- **EXERCISE AIM**: In the entries that follow, find the line containing "All answers in"; from there, copy every line exactly through the line containing "87 139 L 39".

- **DATA RECORDS**:
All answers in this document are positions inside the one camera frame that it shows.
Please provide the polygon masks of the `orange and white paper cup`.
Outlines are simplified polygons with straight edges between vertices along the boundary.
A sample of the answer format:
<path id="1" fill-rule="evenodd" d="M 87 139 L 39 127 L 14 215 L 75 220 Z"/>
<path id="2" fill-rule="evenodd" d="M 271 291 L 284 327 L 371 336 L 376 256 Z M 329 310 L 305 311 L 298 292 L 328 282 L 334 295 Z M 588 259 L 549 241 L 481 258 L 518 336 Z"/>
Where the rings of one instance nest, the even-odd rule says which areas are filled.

==

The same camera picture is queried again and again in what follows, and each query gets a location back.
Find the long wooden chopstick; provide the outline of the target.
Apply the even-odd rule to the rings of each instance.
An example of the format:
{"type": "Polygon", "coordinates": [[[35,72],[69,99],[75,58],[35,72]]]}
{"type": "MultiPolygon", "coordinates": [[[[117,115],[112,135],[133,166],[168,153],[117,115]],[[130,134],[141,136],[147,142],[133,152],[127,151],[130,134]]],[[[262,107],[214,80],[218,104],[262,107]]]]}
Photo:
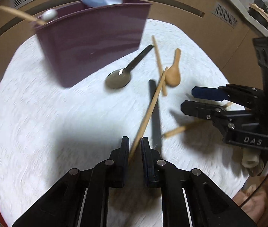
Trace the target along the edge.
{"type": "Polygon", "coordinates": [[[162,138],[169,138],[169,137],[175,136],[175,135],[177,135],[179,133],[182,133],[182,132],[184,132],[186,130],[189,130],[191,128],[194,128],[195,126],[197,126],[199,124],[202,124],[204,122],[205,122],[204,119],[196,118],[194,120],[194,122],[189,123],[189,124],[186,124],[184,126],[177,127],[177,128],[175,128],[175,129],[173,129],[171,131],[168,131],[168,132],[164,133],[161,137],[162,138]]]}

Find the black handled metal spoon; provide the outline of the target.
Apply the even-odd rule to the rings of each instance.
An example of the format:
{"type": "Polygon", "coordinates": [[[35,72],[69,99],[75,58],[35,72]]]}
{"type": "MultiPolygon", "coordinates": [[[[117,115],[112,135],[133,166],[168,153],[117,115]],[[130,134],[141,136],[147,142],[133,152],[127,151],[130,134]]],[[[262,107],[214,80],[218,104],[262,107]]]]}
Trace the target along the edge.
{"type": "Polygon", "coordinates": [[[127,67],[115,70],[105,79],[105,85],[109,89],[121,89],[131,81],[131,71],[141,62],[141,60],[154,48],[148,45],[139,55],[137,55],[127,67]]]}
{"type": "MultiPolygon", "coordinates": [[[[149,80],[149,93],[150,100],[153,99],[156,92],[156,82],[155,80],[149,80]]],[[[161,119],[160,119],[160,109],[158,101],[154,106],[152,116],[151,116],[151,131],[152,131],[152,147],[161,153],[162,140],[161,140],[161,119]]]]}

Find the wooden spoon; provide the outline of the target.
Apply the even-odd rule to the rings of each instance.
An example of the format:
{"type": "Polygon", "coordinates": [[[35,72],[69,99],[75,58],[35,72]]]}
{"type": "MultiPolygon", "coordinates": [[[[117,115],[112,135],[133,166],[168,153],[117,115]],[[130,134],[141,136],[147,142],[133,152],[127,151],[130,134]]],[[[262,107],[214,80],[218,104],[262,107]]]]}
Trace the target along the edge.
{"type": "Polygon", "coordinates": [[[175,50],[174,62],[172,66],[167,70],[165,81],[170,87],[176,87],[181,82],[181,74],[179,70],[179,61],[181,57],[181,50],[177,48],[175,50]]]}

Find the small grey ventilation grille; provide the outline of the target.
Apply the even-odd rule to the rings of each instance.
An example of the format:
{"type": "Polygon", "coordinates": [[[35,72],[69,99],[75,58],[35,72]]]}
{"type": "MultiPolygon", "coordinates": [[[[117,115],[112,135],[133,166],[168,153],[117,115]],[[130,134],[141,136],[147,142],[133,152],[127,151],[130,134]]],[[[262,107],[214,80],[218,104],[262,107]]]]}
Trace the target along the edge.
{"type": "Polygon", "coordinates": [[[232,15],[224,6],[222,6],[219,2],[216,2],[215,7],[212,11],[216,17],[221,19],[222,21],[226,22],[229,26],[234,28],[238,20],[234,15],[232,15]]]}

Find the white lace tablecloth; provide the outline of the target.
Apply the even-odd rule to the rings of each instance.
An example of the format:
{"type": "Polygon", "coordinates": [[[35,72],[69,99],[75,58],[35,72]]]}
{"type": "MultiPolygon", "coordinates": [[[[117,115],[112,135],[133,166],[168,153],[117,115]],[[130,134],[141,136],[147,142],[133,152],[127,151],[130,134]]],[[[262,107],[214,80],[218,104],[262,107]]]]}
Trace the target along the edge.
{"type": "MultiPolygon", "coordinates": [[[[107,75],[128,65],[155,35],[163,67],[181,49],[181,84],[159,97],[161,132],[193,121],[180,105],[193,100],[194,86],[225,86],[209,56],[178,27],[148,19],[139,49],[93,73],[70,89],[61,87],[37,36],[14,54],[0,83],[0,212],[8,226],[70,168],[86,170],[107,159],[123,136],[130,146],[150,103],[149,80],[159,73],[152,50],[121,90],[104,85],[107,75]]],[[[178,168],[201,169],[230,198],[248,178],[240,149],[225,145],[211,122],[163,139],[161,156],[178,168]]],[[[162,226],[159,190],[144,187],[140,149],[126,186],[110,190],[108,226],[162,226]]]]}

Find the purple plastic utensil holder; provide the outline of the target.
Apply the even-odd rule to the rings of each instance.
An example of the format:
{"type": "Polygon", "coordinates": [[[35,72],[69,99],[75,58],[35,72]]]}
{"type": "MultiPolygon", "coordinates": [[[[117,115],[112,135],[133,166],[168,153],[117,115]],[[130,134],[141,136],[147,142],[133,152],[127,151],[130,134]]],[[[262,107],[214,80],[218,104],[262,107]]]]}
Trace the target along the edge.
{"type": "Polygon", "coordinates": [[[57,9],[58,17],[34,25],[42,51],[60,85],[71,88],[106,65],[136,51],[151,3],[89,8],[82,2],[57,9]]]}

- **COMPLETED EXERCISE**:
All answers in this document are positions inside the one camera frame that it shows.
Please provide the polygon masks of the `orange and white paper cup`.
Outlines are simplified polygons with straight edges between vertices along the boundary.
A sample of the answer format:
<path id="1" fill-rule="evenodd" d="M 87 139 L 39 127 L 14 215 L 75 220 Z"/>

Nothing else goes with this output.